For players managing multiple plots and wanting to optimize planting decisions around a Venom-boosted pet’s cooldown pattern, the Grow a Garden Crop Planner maps growing cycles against pet ability timers. And for tracking Sheckle output during different weather events while running a Venom setup, the Grow a Garden Weather Tracker shows which weather conditions align best with passive-boost farming.
The Venom mutation is an exclusive pet mutation that grants the affected pet a 30% passive ability boost. It slowly drains the pet’s XP at 0.02% per second. It can only be applied by the Giant Scorpion’s Scorpion Sting ability and cannot be obtained through the standard Pet Mutation Machine.
The only way to receive the Venom pet mutation is through the Giant Scorpion’s Scorpion Sting. Every 7.5 to 15 minutes, the Giant Scorpion stings the pet with the highest cooldown and there is a 5-10% chance that sting applies Venom. The Giant Scorpion itself requires either a PhatMojo plushie code or a large token trade.
Venom is a pet mutation. It is applied to pets, not crops. Players sometimes confuse it with Toxic (a crop mutation applied by the Cockatrice) or Corrosive (a combined crop mutation). These are completely separate mechanics.
Yes. Venom drains 0.02% XP per second. One level depletes in approximately 1 hour 23 minutes at that rate. On max-level pets, the drain is irrelevant. Pairing with a Dilophosaurus restores XP faster than Venom drains it.
At 0.02% drain per second, 100% of one XP level depletes in 5,000 seconds, which is 1 hour 23 minutes and 20 seconds. That assumes no XP is gained from any other source during that window.
For max-level pets, yes. Venom offers a 30% passive boost versus Nightmare’s 22%. For pets still being leveled, Nightmare is safer because it has no XP drain. Most players upgrade from Nightmare to Venom after reaching max level.
Venom works best on high-passive pets at or near max level. The Lion, Queen Bee, and Raccoon are consistently recommended choices. The key principle is that Venom amplifies whatever the pet already does, so the stronger the base passive, the greater the gain.
Yes, and this is a sought-after technique. By managing cooldown timing in the lineup, players can influence which pet the Giant Scorpion stings, potentially directing Venom toward a preferred passive pet.
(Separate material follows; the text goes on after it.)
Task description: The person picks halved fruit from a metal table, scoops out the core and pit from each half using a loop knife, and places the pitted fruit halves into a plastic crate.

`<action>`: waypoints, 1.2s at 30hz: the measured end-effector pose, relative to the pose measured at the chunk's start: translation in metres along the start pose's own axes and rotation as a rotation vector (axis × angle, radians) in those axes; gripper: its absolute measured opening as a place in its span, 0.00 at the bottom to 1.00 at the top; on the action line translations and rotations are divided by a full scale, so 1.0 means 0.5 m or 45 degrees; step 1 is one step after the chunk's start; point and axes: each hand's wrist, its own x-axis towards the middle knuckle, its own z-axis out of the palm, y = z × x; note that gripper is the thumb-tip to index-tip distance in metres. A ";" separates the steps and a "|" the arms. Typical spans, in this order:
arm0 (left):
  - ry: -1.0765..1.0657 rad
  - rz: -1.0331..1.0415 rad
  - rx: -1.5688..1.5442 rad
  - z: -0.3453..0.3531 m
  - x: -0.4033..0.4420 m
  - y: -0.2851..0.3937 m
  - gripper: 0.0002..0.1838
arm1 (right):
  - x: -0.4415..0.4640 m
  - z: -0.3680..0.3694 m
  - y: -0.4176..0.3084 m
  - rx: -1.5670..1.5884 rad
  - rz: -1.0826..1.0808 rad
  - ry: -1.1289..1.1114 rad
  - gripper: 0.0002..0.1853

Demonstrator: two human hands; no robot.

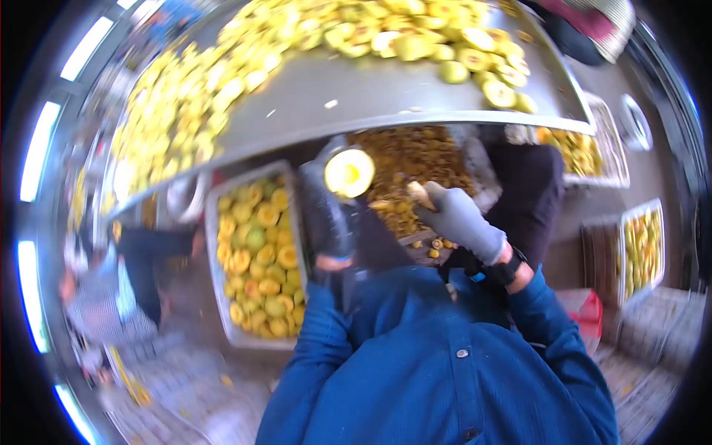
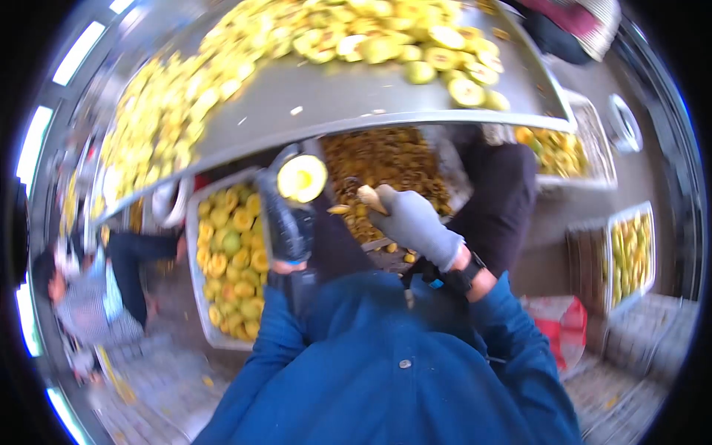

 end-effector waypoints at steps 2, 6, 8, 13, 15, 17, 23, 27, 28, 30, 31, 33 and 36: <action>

This requires careful lineup management and timing but is achievable.
Yes. Use a Cleansing Pet Shard to remove it cleanly, apply a new mutation through the Pet Mutation Machine to overwrite it, or use a specialized mutation shard on the pet directly.
The Dilophosaurus (Shano) spits venom at up to 10-11 pets every 10 minutes, granting each approximately 2,179 XP. Since Venom drains far less XP over that same 10-minute period, the Dilophosaurus effectively neutralizes the drain, making Venom a permanent passive buff with no maintenance required.
For late-game players building an optimized passive farming setup, yes. The Giant Scorpion also provides significant cooldown refresh utility independent of Venom, making it valuable even before a successful Venom application. For early- or mid-game players, the token cost of trading for one may be better invested elsewhere first.
Venom has a 5-10% application chance per Scorpion Sting. At max level, the Giant Scorpion stings approximately 192 times per day. That means roughly 10-19 opportunities per day for Venom to be applied per sting cycle. The rarity is in owning the Giant Scorpion rather than in the mutation application rate itself.